Cowboy hat, ring box

Travis — Sneak Peak — Part 4

Tanner raised his brows. “So why is she willing to come to a ranch on the outskirts of Texas? What have we got to offer? Why not some fancy-schmancy restaurant in New York?”

His aunt smiled. “Let’s just say that she’s had some bad things happen in her life and she needs a break from the culinary world but wants to continue doing what she loves.”

“Well, then she’s not going to stay here long,” Tanner said. 

Travis remembered when she had flown down and toured their kitchen and cooked them a meal. The food had been excellent. Kind of frou-frou, but that’s what people were expecting. Tanner had been visiting the VA Hospital in Dallas. Getting his quarterly check-up. 

“Stop making assumptions, Tanner,” Cousin Cameron said. “We don’t know that. She may learn she loves Texas.”

“No snow, warm winters, and hot-as-hell summers,” Justin said. 

Travis glanced at his brother and grinned. He’d just gotten his hand slapped by the next to youngest Burnett cousin Cameron and a smackdown from Justin. Desiree was the youngest, but that girl had a head on her shoulders. 

“I make a motion that we hire her,” Cousin Desiree said. 

“Have we tasted her cooking?” Tucker asked. 

“Yes, we had her out here a few weeks ago. You were in LA,” Cody said. 

That was the problem with Tucker. He had his own business to run and, oftentimes, he wasn’t here when important decisions were made, though he did his best to attend every board meeting. 

“Where was I?” Tanner asked. 

Travis leaned over. “You were getting a checkup at the VA Hospital in Dallas,” he said. 

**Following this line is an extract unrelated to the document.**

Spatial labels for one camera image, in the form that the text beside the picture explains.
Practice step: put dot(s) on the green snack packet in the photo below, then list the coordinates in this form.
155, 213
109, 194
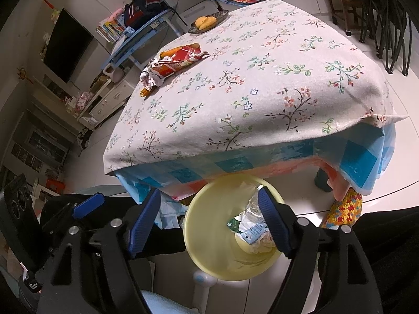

Tanner frowned and Travis knew he didn’t like it when they talked about his PTSD. But the man had come so far from when he came home from the war.

“All in favor, raise your hands,” his aunt said. 

It was unanimous. 

“She’s hired. I’ll have Katie send her the package offer. If all goes well, she’ll be here in the next two weeks.”

They all glanced around at each other, knowing the board meeting was almost over and ready to get out of here. The small room was stuffy and he could hear the office staff right outside the doors keeping things running. 

“I need someone to make a motion to adjourn the meeting.”

His cousin Jacob spoke up and immediately they all voted on ending their once-a-month board meeting. 

Once it was over, he slowly rose, knowing what he had to go do. It was past time and he wanted to get out there before they closed the gates. 

“Gotta go,” he told his family and grabbed his hat on the way out the door. 

Shoving it on his head, he walked out to his truck parked not far from the office building. 

Climbing in, he started up the vehicle and pulled out of the drive. As much as he hated cemeteries, he seemed to always find a sense of peace going to visit. Then he would dread going out there again. 

It took him about twenty minutes to drive to the Riverdale Cemetery. When he pulled through the gate, the memory of the day of the funeral slapped him in the face. 

Of standing between his brothers, staring in horror as they lowered her casket into the ground. The feeling of numbness that this couldn’t be happening had overwhelmed him. In an instant, his life had changed forever. 

Putting the truck in park and turning off the ignition, he reached for the flowers he’d bought and grabbed them off the seat.

As he climbed out of the truck, he glanced around at the barren place and the sense of sadness that seemed to permeate the air. 

Walking up to the grave, he stared down at the tombstone. Amanda Burnett and child. Taken Much Too Soon.

With a sigh, he leaned down and took out the old flowers in the vase and put the new ones in. Every time he came here, his heart would ache with loneliness. Sorrow would fill his eyes with tears.

“God, how I still miss you. Our baby would be almost two years old. You two were my life and now I have nothing.”

The wind blew and he heard the tinkling of wind chimes. It almost sounded like she answered him. 

“I doubt you know I’m here, but still I have to come check on you. Even if I’m just staring at a piece of rock with your name on it.”

Slowly he rose. “Today, I tried to convince the family to close the dude ranch, but they weren’t interested. I couldn’t help but think about how much you loved the talent show. Without your touch, it just never is the same. God, how do I go on living without you?”

For almost three years, he’d asked himself that same question over and over. 

He sighed and glanced around at all the tombstones. His heart ached with the sadness of this lonely land. Glancing over, he saw other family members, but he never thought to bring flowers to them. 

Only Amanda and their baby. 

Swallowing hard, he knew he had to leave. He couldn’t stay long, it hurt too much. 

“Gotta go, darling. See you next time.”

Turning, he hurried to the truck, jumped in, and started the vehicle. 

Damn, it just wasn’t fair. They had loved each other since they were sixteen and their life together had ended way too early.